'''
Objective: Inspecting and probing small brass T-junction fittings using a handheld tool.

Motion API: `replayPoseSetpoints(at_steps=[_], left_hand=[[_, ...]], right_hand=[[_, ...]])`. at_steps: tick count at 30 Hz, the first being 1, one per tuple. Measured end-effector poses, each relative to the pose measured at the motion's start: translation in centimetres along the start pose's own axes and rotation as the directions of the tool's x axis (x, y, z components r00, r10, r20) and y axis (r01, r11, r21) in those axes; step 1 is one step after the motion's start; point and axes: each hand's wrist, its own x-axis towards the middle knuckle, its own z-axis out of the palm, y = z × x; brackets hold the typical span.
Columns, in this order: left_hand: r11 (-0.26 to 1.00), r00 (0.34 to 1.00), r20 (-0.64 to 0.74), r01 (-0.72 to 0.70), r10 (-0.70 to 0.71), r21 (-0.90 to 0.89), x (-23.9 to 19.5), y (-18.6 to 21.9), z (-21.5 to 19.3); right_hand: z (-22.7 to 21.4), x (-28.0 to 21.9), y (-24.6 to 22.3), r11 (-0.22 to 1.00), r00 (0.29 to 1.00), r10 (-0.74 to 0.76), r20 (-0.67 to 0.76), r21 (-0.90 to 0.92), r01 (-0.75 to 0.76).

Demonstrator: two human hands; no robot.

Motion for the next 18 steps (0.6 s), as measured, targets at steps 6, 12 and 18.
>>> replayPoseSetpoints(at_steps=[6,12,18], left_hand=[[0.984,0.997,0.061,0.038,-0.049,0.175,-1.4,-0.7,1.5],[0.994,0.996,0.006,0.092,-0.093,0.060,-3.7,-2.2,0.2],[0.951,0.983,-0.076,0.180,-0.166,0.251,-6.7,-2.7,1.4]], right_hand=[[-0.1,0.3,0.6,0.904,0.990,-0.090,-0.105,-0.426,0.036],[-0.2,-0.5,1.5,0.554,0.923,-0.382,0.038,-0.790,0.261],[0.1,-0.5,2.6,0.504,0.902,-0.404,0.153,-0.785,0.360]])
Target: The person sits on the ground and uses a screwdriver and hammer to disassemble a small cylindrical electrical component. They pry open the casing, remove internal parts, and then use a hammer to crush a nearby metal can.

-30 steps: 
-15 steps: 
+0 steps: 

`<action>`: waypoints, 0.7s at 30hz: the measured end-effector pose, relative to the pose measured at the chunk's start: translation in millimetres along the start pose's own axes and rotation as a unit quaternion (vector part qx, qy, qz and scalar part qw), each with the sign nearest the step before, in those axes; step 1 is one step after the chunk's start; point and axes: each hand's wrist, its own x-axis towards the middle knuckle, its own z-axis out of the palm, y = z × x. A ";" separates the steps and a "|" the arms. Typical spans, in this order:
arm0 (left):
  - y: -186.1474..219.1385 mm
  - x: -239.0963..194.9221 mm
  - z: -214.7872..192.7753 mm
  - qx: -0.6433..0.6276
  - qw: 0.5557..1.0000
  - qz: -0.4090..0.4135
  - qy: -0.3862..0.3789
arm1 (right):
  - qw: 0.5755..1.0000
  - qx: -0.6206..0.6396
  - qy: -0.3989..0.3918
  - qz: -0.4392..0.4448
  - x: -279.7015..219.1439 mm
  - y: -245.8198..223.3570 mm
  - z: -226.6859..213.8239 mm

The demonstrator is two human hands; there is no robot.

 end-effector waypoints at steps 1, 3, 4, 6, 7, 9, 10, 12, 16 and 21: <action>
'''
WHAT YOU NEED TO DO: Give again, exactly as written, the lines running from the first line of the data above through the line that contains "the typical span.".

COMPLETED EXERCISE:
Objective: Inspecting and probing small brass T-junction fittings using a handheld tool.

Motion API: `replayPoseSetpoints(at_steps=[_], left_hand=[[_, ...]], right_hand=[[_, ...]])`. at_steps: tick count at 30 Hz, the first being 1, one per tuple. Measured end-effector poses, each relative to the pose measured at the motion's start: translation in centimetres along the start pose's own axes and rotation as the directions of the tool's x axis (x, y, z components r00, r10, r20) and y axis (r01, r11, r21) in those axes; step 1 is one step after the motion's start; point and axes: each hand's wrist, its own x-axis towards the middle knuckle, its own z-axis out of the palm, y = z × x; brackets hold the typical span.

What came before is the complete response.